● **What needs to be done**
From the records below, pull each line that has "instance".

** Opening Data provided block **

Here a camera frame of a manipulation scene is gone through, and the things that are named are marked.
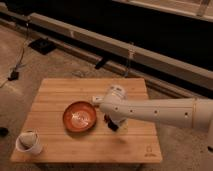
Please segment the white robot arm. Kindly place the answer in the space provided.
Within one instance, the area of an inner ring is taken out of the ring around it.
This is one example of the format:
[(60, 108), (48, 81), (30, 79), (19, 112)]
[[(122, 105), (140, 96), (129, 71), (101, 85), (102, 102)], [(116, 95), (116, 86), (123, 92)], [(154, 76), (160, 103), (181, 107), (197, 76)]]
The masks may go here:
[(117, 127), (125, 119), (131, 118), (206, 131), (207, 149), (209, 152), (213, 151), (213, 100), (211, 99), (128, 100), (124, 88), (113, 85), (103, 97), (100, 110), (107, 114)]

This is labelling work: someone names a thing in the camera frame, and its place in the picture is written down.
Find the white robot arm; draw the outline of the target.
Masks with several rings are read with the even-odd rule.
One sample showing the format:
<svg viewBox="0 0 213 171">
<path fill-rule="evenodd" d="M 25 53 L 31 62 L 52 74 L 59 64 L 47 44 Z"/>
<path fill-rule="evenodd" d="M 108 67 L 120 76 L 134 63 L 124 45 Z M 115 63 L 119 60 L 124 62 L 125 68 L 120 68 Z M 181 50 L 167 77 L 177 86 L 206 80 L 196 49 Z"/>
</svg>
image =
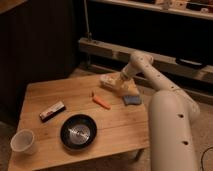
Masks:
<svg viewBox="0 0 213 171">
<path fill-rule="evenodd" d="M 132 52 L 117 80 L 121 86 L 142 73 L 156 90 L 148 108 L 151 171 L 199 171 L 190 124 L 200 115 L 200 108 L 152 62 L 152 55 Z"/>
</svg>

** Closing Data provided block **
** Opening Data provided block **

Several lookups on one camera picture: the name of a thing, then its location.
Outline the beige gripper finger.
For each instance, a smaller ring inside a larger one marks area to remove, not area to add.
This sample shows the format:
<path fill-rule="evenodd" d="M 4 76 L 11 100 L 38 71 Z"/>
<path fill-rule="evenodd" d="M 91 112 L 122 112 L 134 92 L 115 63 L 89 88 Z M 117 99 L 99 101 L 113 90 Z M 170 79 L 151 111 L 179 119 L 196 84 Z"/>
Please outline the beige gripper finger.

** Closing Data provided block **

● **Answer to the problem**
Within one instance, the area of an inner ring is taken out of the ring around it.
For each instance, a smaller ring inside a larger one marks area to remove, not area to add.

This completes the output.